Delayed Potty Training Causes Harm
Urologist Jean Jacques Wyndaele, chair of the University of Antwerp’s Department of Urology, has been studying potty training in healthy children for over 12 years. His team took an interest in potty training when they realized more Belgian children were having incontinence problems in kindergarten than ever before. They’ve found that kindergarten teachers today spend up to one third of their time dealing with "accidents" in the classroom.
A delay in potty training causes myriad problems, Wyndaele says, including anxiety for the child, accidents and even higher incidents of disease transmission, like hepatitis B.
Wyndaele’s research has revealed that the problem is plastic diapers.
“[D]iapers that have the most absorbency are the worst for potty training,” Wyndaele says. “Potty training is about awareness and sensation. If you break the link and take away the sensation, you have a problem. The diapers have not helped. They have broken this link. The feeling that ‘Something has to happen’ and ‘Now I’m wet’ is no longer there for the child.”
“Neurologically and physiologically children are ready between one year and one and a half years,” Wyndaele insists. “Of course, there’s a big variety because every child is different, but it’s very rare that a child would be older than two.”

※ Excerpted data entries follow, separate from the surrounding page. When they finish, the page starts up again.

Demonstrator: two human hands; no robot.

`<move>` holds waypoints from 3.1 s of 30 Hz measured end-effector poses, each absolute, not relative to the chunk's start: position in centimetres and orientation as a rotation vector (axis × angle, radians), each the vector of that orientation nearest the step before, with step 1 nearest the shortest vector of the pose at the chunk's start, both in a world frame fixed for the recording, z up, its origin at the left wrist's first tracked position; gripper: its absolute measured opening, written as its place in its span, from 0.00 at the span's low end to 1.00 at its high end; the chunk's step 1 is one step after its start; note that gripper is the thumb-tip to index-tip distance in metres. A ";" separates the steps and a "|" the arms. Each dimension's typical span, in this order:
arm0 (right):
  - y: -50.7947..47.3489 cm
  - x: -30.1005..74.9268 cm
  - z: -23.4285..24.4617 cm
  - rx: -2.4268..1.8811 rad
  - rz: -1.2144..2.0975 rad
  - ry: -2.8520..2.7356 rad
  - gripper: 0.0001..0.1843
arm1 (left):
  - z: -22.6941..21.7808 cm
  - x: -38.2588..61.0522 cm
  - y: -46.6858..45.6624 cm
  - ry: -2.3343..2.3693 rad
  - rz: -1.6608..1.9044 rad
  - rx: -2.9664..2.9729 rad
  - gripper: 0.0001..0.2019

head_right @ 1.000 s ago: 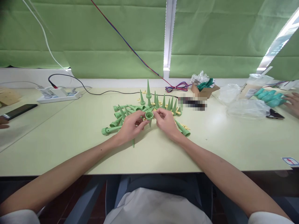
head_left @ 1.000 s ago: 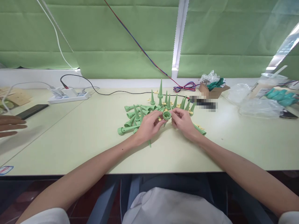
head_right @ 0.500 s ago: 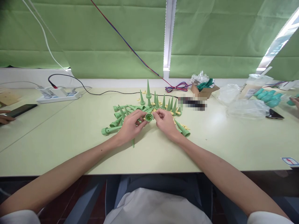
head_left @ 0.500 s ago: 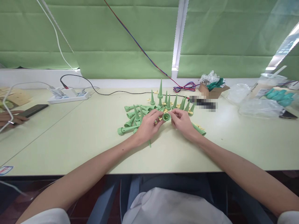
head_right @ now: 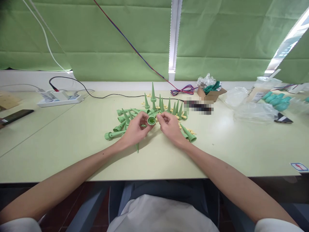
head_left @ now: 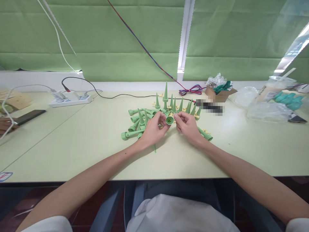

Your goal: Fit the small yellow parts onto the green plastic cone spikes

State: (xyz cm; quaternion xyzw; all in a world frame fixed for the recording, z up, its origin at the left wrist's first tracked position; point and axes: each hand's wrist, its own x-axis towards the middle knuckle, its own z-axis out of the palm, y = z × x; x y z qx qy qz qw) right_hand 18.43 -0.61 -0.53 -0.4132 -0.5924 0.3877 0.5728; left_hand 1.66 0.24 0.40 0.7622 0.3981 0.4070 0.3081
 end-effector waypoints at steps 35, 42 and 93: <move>-0.6 18.9 -0.5 -0.986 0.808 -1.480 0.21 | 1.1 1.6 0.3 0.913 0.844 1.624 0.22; -0.6 18.9 -0.4 -1.003 0.794 -1.493 0.20 | 0.8 1.3 0.4 0.925 0.916 1.802 0.18; -0.3 18.6 -1.1 -1.023 0.831 -1.453 0.26 | 0.8 1.4 0.0 1.072 1.316 2.257 0.17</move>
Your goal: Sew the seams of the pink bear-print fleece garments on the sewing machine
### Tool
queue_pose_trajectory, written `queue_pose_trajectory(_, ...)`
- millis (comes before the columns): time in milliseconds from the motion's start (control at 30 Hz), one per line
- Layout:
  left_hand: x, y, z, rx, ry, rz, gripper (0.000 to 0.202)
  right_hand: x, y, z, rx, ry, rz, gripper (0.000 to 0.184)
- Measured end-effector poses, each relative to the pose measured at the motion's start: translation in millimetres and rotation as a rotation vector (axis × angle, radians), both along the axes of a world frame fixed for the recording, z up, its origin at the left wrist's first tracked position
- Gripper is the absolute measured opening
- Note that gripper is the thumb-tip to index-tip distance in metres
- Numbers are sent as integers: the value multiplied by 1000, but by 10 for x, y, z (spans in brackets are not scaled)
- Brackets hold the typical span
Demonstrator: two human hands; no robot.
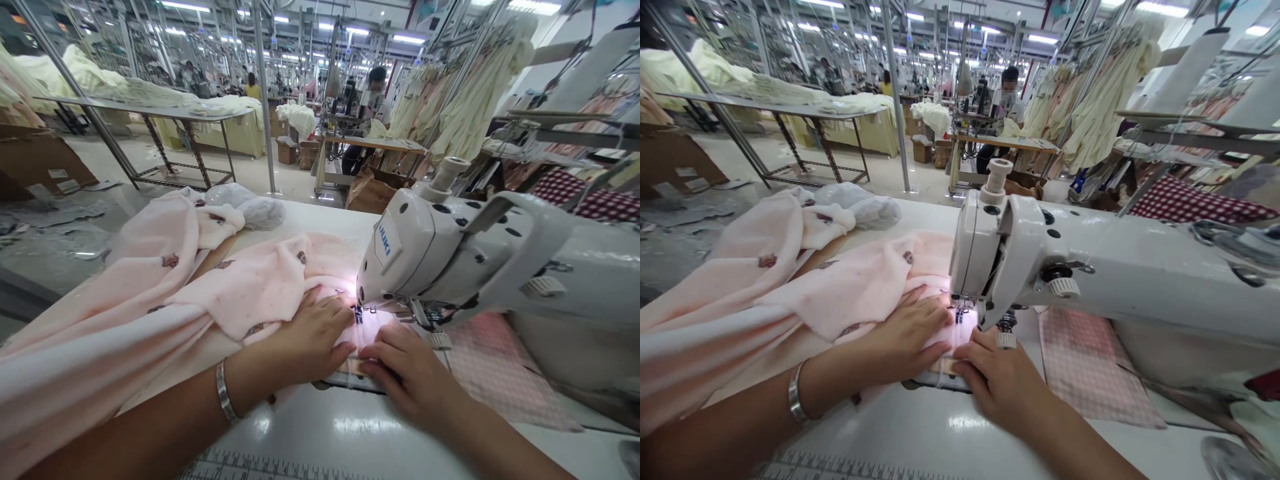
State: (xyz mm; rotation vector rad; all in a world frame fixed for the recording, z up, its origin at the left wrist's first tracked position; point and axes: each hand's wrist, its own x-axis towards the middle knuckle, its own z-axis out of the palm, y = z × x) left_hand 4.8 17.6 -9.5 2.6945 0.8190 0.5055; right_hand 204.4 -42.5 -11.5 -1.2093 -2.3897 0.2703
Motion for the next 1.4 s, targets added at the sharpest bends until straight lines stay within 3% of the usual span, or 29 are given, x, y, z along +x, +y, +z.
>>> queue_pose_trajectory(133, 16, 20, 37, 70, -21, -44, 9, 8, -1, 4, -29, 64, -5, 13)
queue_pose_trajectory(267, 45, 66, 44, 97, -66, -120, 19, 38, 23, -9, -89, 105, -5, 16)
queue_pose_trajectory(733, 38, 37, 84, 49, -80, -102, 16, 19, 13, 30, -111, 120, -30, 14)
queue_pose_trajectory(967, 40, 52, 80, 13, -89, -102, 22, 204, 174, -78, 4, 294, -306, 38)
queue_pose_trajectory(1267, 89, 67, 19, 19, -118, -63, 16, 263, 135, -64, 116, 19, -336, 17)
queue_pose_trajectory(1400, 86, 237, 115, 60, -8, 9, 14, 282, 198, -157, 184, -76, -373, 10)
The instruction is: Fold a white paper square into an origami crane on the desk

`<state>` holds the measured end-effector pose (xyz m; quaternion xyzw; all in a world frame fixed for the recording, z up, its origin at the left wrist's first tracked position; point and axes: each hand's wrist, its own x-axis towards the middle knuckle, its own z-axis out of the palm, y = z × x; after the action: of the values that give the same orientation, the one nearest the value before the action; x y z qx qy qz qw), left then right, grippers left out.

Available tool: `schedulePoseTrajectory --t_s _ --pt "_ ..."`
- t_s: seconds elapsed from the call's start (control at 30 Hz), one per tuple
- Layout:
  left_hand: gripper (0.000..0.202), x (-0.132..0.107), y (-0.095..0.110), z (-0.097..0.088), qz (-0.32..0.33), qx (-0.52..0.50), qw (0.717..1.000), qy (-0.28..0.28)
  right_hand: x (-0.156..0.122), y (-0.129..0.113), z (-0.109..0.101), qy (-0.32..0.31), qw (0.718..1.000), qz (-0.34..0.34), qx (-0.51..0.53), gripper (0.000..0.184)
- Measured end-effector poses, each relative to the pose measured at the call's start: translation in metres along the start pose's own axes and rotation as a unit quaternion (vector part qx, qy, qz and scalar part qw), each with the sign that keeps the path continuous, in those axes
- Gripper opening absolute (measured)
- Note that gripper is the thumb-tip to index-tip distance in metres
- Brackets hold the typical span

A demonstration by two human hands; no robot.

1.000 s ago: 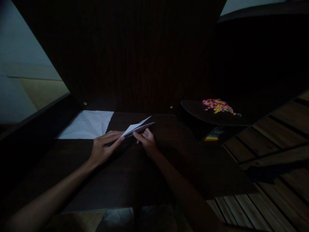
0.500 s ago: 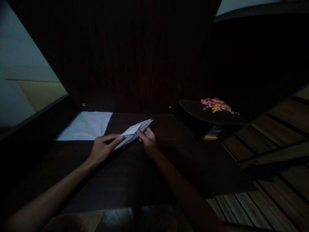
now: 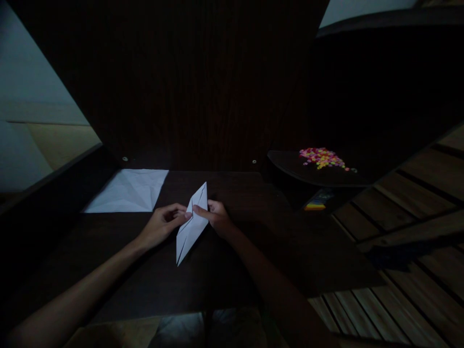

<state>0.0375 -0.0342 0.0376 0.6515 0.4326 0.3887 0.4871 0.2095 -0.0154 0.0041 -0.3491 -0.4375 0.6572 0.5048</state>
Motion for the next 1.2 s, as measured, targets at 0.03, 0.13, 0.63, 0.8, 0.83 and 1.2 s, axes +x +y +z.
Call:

At 35 months, Jeremy Savage is just starting to show interest in potty training. He takes off his full diaper after he pees and hands it to his mother. When Venus Savage’s family switched to generic diapers, they saved over $40 a month.
Thinking back on it now, Savage realizes the hospital that was providing her free diapers and formula was actually doing product placement. “They are advertising in the hospital, and setting you up to spend as much money as possible,” she says.
Wyndaele argues that the best way to potty train is to leave disposable diapers behind when a child shows readiness. Ditching the diapers is also the least expensive. “You should leave them out when you start training. Use cloth diapers or don’t put anything on.”